Tuesday , March 26 2019

Hospitals under ‘unprecedented’ attack in war zones: MSF

The MSF spoke out as guilt grew over the bombing of hospitals in the dissident-held east of the Syrian city of Aleppo


Kabul: Medical charity Doctors without Borders (MSF) Médecins Sans Frontières has hit out at the “unparalleled” number of assaults on medical amenities in Syria and Yemen, a year after the fatal bombing of its hospital in Afghanistan murdered 42 people.

Monday marks the 1st anniversary of the US strike on the trauma centre in Kunduz, which caused global outrage and forced President Barack Obama to make an unusual apology on behalf of the US military still positioned in war-torn Afghanistan.

“Over the last year, we noted 77 assaults against medical facilities operated or supported by Médecins Sans Frontières in Syria and Yemen: this is exceptional,” Meinie Nicolai, MSF president, expressed to reporters in Kabul.

“Hospitals at present part of the combat zone,” she added.

MSF has stated the attack on the hospital in Kunduz last October by a AC-130 gunship continued nearly an hour and left patients burning in their beds with some victims beheaded and suffering traumatic eliminations.

The organization has named it a war crime. On the other hand, an investigation by the US military formerly this year concluded that the troops targeted the facility by mistake and decided they would not face war crimes charges.

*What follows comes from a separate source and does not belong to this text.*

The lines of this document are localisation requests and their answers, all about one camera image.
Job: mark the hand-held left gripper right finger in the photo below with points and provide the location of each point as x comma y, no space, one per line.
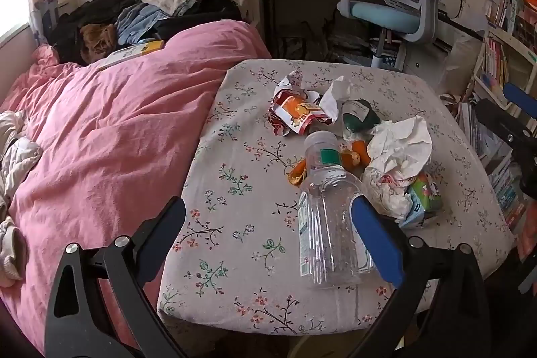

Médecins Sans Frontières had called frequently called for an autonomous international inquiry.

The charity spoke out as guilt grew over the bombing of hospitals in the dissident-held east of the Syrian city of Aleppo, which has been under attack by the regime and its ally Russia.

“Health facilities and staff are targeted in Yemen and Syria … most often in the name of war against terrorism,” Nicolai stated.

“In Syria, assaults against medical centers for residents and against ambulances are regular.”

She added: “Even today, we are not back yet in Kunduz. We have left northern Yemen. We fight to give support to the people in Syria.”

Guilhem Molinie, Médecins Sans Frontières country representative in Afghanistan, stated he had access to 700 of the 3,000 pages of the US report on Kunduz — the rest were classified.

“The US armed forces, working in Kunduz on that date, expected that self-defence was allowing them to attack,” he stated.

“The entire city of Kunduz was judged as aggressive. This is tremendously shocking for us which means that everyone in the Kunduz on the date was expected to be aggressive.”